WORK REQUIRED:
Scan the records for "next". Report each line that includes it.

Saved entries:
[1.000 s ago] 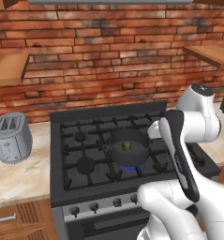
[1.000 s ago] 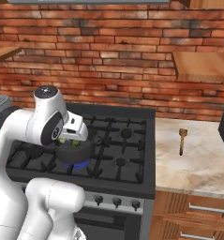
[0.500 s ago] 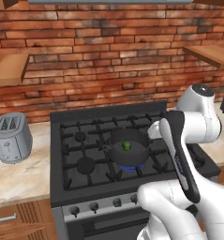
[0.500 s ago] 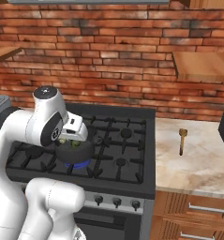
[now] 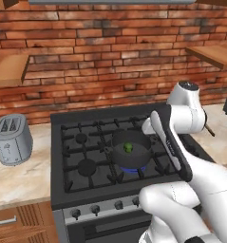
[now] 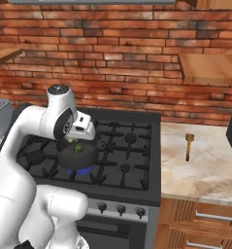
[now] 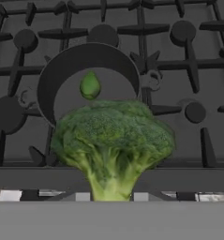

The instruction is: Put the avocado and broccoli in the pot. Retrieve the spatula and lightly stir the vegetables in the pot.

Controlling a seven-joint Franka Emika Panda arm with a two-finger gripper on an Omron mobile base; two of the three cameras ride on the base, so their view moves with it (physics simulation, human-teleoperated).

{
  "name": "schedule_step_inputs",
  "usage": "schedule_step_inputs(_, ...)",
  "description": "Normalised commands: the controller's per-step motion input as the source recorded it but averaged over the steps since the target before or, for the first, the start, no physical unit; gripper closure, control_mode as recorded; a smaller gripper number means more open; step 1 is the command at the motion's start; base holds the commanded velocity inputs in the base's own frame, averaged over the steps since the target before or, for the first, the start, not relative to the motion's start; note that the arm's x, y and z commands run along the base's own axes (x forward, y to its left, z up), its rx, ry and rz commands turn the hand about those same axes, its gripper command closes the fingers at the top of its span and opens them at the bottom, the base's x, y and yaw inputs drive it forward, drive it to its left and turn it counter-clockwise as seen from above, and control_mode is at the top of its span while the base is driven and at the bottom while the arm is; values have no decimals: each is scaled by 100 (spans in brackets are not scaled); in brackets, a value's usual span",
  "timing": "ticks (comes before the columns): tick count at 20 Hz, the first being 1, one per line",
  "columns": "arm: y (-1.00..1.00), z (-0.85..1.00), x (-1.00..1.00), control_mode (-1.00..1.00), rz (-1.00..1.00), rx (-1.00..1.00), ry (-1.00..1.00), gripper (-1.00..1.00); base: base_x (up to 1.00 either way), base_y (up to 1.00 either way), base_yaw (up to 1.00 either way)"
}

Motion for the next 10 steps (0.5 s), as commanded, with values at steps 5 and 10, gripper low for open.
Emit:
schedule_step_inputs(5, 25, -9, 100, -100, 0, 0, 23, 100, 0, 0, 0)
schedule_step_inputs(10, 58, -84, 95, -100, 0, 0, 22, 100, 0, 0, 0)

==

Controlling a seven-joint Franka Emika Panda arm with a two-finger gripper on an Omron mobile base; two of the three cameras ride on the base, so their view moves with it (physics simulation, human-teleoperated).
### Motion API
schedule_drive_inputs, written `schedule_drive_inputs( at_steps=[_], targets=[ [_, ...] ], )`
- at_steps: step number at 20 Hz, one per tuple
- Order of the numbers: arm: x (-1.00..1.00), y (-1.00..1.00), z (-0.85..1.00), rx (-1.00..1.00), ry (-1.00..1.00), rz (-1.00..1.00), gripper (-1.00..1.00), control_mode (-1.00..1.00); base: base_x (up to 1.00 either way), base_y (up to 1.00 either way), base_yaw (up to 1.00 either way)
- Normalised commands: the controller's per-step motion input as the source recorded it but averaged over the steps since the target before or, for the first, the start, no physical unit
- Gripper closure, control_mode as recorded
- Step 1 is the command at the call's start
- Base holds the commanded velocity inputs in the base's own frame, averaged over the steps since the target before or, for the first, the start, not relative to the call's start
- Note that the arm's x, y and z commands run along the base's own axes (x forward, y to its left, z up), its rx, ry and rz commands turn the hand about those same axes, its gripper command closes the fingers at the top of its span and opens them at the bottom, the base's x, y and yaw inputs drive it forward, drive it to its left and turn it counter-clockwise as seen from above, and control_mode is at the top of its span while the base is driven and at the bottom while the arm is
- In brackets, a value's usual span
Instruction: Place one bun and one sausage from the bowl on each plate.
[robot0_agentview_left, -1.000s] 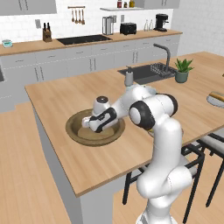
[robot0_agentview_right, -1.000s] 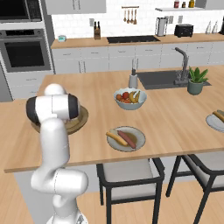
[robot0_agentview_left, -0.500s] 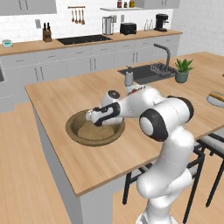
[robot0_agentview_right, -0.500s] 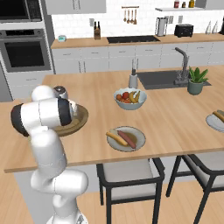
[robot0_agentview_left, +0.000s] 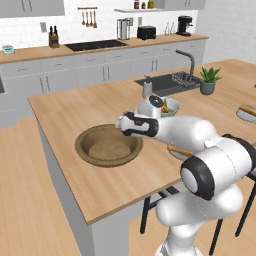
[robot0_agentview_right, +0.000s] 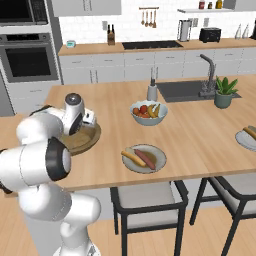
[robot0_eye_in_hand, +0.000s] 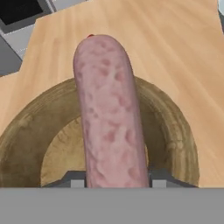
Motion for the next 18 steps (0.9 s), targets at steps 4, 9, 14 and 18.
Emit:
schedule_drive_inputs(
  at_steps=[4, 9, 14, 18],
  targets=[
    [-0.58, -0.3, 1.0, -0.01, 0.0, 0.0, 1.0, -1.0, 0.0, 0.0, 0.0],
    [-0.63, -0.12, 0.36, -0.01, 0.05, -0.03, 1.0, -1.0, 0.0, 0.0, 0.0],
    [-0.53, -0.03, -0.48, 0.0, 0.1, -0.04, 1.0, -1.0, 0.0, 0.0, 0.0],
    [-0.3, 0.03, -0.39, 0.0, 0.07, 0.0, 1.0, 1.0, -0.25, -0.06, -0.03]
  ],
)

RESPONSE TO THIS EXERCISE:
Motion for the next 10 steps (0.5 s), as commanded, with values at steps 5 and 10, gripper low for open.
Motion for the next 18 steps (0.9 s), targets at steps 4, 9, 14 and 18.

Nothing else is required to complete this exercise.